The racket docs having such great cross-referencing with hyperlinks is probably a decent part of why it's been relatively so popular. Cross-referenced documentation invites deeper investigation and learning.
I feel like this is the real success of Python: the "one and preferably only one obvious way to do it" idea means that new ways of doing something are rarely added, and when new they are added, old ones are likely deprecated. Complain all you want about the 2 to 3 transition, but it's resulted in a simpler, easier-to-use language. If the community really feels a different way is better, they add it in libraries. My only criticism of Python in this respect is that they didn't take it far enough: Do we need higher-order functions AND loops? Do we need classes AND first-class closures?
Common Lisp isn't even close to the most complicated language out there. Every
I don't think this is really true of python, often the "correct" (pythonic, theoretically best performance) way to do something involves using more complicated language constructs than most people are familiar with. For example, when to use list/dict comprehensions, when to use reduce functions, when to use generators. Most beginner programmers and people coming from C-inspired languages will do things the "obvious" yet incorrect way by doing a for-loop of appends.
I think that python is in general more cohesive than other languages. I like that perl has both "if" and "unless", which is expressive, but it give multiple ways to do the same thing.
I also think pythonic and theoretically best performance might not need to correlate.
I would personally stick to for-loops for general but tricky code and leave things complications like nested comprehensions to places like the guts of libraries or classes that make the tradeoff to have simplified externals.
(for example argparse - very nice externals, tricky tricky guts)
It took me a bit to understand what you were trying to do.

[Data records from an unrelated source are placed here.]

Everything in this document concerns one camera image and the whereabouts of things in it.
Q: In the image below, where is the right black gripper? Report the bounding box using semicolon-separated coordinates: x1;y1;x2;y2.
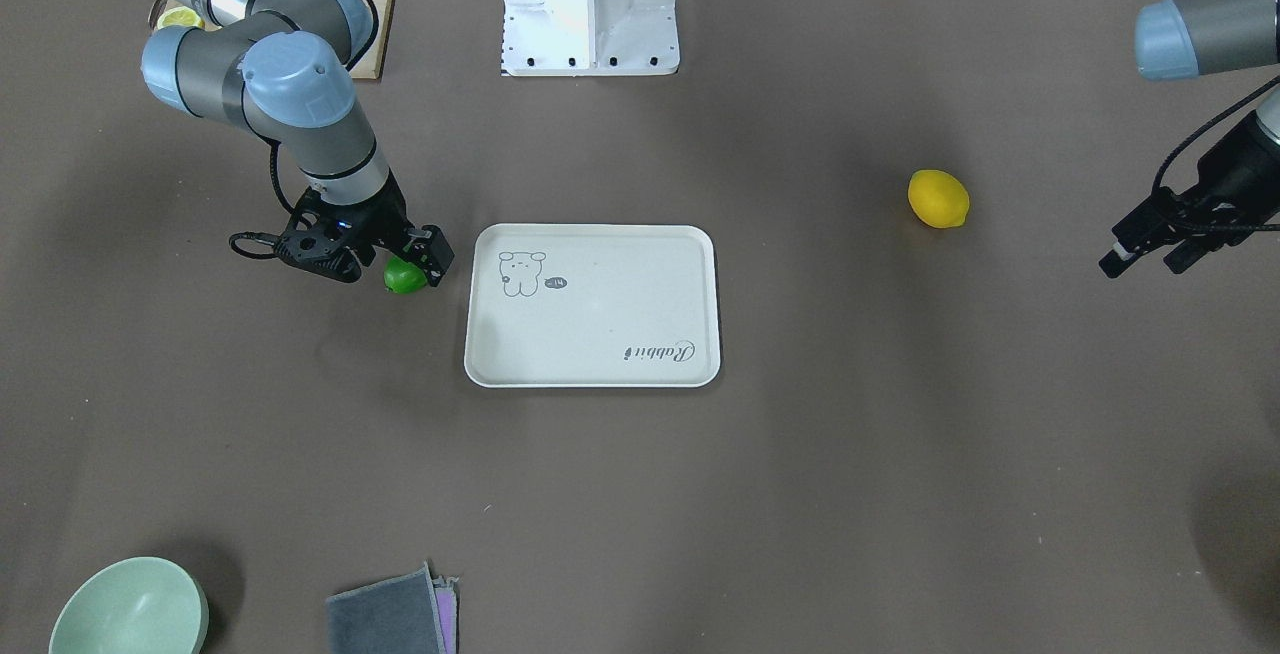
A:
296;174;454;288

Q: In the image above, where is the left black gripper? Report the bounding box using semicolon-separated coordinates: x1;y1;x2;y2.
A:
1100;110;1279;279

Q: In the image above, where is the green lime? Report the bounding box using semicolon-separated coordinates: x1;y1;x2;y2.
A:
383;256;430;294

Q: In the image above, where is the yellow lemon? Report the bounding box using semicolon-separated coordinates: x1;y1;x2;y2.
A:
908;168;972;229

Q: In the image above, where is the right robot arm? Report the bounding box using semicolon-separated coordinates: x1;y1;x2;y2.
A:
140;0;454;289

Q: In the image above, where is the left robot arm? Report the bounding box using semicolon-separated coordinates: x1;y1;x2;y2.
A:
1100;0;1279;279

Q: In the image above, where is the white rabbit tray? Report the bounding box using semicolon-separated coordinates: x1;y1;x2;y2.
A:
463;224;722;388

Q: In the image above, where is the lemon half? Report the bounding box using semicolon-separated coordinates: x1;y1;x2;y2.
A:
154;6;205;29

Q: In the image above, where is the grey folded cloth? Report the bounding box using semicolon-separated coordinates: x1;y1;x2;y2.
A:
325;564;460;653

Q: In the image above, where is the mint green bowl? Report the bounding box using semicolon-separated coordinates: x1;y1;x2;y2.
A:
47;557;210;653

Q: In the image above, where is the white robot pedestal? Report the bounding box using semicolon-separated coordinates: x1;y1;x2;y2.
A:
500;0;681;77

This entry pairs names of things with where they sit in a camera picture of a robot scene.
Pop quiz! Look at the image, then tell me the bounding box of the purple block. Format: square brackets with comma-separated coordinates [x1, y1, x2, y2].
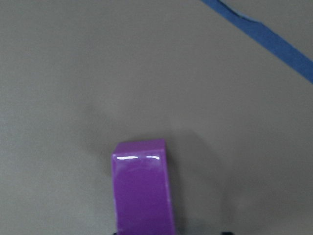
[112, 139, 176, 235]

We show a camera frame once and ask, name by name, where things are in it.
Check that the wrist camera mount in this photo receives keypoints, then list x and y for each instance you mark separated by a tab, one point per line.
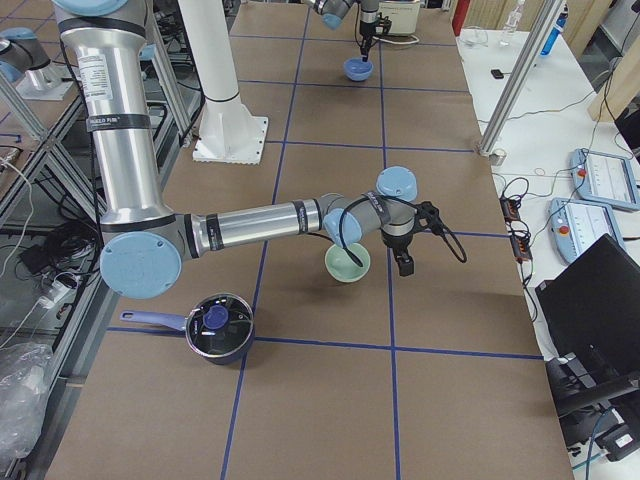
427	218
383	25

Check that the near blue teach pendant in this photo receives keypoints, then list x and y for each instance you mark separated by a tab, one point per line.
578	224

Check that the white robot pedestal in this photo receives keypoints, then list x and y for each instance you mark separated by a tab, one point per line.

Here's a paste of my Python 3 shell session, showing that Python 3 does indeed return the number of characters.
~$ python3
Python 3.7.3 (default, Mar 27 2019, 09:23:15)
[Clang 10.0.1 (clang-1001.0.46.3)] on darwin
Type "help", "copyright", "credits" or "license" for more information.
>>> len("ẅ")
1
Python 3 uses UTF 32 internally, so the byte representation you placed below your post is not how Python 3 represents it. Instead, it looks like this:
This has disadvantages (memory usage) but for most cases where Python is used, it's an advantage (faster random access, more intuitive for situations like the one you've proposed).
Python 3.7.3 (default, Mar 27 2019, 09:23:32)
[Clang 9.0.0 (clang-900.0.39.2)] on darwin
Type "help", "copyright", "credits" or "license" for more information.
>>> len("ẅ")
2
I wonder why this is? Is the Clang version relevant here?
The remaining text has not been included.